Mr. A, a 56-year-old man with schizophrenia, was admitted after police discovered him wandering the streets responding to auditory hallucinations. His symptoms included mutism, staring, posturing, perseveration, stupor, and stereotypy (retrospectively assessed with the Bush Francis Catatonia Rating Scale, score=16) (2). His hospital course was prolonged because of partial response to olanzapine, haloperidol, ziprasidone, and risperidone. There were several psychotic relapses with polydipsia, staring, mutism, immobility, and somatic delusions. He was transferred several times between the acute care and extended care units.
Memantine, 5 mg/day, was started, ziprasidone was discontinued, and clozapine was initiated. The next day, Mr. A’s symptoms improved greatly. He spoke more freely, and a feeling of his head being warm had subsided, as well as his preoccupation with drenching himself in baptismal fashion. His memantine and clozapine doses were titrated to 10 mg b.i.d. and 300 mg/day, respectively. His clozapine level was measured at 509 ng/ml.

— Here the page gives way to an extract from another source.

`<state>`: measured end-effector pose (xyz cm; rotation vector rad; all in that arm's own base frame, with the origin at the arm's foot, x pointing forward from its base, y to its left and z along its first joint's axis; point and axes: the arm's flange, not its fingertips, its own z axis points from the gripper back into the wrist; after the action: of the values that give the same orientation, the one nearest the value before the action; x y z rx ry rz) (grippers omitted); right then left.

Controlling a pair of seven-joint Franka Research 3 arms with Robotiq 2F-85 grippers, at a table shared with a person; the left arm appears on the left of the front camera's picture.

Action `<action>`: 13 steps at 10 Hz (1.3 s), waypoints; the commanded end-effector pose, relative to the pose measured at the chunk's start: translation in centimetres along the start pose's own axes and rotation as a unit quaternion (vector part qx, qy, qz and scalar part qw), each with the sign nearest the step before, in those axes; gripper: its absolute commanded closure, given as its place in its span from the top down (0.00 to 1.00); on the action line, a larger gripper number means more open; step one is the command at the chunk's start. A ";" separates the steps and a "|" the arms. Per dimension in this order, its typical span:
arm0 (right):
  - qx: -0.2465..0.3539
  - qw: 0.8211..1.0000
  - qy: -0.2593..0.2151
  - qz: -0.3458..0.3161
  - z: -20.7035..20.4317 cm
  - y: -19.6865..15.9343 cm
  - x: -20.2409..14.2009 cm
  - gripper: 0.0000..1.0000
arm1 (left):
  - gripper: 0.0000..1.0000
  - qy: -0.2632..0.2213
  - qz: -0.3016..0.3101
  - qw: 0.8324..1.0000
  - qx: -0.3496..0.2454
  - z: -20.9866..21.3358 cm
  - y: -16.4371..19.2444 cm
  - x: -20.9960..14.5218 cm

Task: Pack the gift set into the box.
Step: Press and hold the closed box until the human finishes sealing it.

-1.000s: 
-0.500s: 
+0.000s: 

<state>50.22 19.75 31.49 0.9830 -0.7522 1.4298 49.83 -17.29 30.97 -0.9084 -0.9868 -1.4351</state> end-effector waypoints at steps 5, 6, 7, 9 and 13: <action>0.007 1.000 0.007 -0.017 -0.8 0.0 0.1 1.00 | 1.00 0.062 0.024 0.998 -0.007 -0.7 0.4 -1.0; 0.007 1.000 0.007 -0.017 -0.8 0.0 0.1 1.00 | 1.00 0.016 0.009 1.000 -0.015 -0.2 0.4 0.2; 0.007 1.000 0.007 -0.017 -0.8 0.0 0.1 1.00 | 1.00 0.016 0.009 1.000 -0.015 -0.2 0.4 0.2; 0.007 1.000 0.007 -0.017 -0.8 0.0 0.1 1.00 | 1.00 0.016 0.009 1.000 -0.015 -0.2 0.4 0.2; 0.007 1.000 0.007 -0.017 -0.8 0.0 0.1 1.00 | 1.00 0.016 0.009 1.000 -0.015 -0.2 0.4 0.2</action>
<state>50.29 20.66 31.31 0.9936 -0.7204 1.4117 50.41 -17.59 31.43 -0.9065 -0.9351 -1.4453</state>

Uncertainty as to the efficacy of memantine promoted its discontinuation 9 days after initiation. Mr. A’s condition subsequently worsened, with a return of staring and soaking himself. Memantine was restarted, and his symptoms again significantly improved. Clozapine and memantine were continued, and his Bush Francis Catatonia Rating Scale score was 3, with automatic obedience.
Memantine is an NMDA receptor antagonist that is approved for use in moderate to severe Alzheimer’s disease. Its potential efficacy in schizophrenia may be due to blockade of hyperglutamatergic excitotoxicity in neurons. It is hypothesized that because of a pathological process in the brain, excess glutamate is produced (3). Excess glutamate causes hyperexcitation of glutamate receptors, allowing calcium channels to stay open for prolonged periods. Excessive calcium influx causes free radical damage to the neuron, eventually progressing to neuronal death.
A case report demonstrated the effectiveness of amantadine, an NMDA receptor antagonist with a structure similar to that of memantine, in a patient with schizoaffective psychosis and a Bush Francis Catatonia Rating Scale score of 31 (4). Based upon the effectiveness shown in this patient, memantine may be a useful adjunctive therapy for schizophrenic patients with catatonic symptoms.